During June and July 2012, Preqin conducted extensive interviews with over 100 institutional investors in private real estate in order to find out about their current views on the asset class and their appetite for new investments.
Thirty-seven percent of investors interviewed by Preqin stated they would deploy more capital to private real estate funds in the next 12 months than in the previous 12 months. Compared to the results from January 2012, when only 26% of investors stated that they would commit more capital throughout 2012 than they had in 2011, investor confidence appears to have improved in the first half of 2012. Nonetheless, a sizeable 32% of investors interviewed did not commit to funds in the last 12 months and do not anticipate making commitments in the next 12 months. Fifteen percent of investors will invest less capital in the next 12 months than in the last 12-month period, and 17% intend to commit the same amount in the next 12 months as they did in the last 12 months.
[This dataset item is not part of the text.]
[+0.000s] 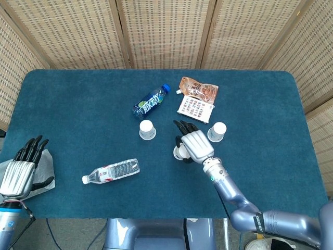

Fifty-two percent of investors are taking an opportunistic approach and have no set number of funds they expect to commit to in the next 12 months, with many only planning to invest if attractive opportunities present themselves. A sizeable 27% expect to commit to 1-2 funds, with 10% considering commitments to 3-4 funds. A further 10% of investors will commit to five or more funds in this period.
With 37% of investors planning to commit more capital in the next 12 months than they did in the past year, we could see an increase in fundraising for private real estate funds in the coming year. However, with over 50% of investors not planning new commitments, a dramatic increase in the rate of fundraising is unlikely. The fundraising market remains extremely competitive, with 466 funds currently being marketed, and the $162bn aggregate target of these funds representing more than three times the amount of capital raised for private real estate funds in 2011. Fund managers are going to have to work very hard to stand out in this climate. One Australian investor, echoing the sentiments of many other respondents, said those managers with “a consistent performance track record, and an investment strategy that suits the current environment” would stand out. Many of the investors interviewed want to see a strong track record from fund managers, with excellent local knowledge following closely as a top priority.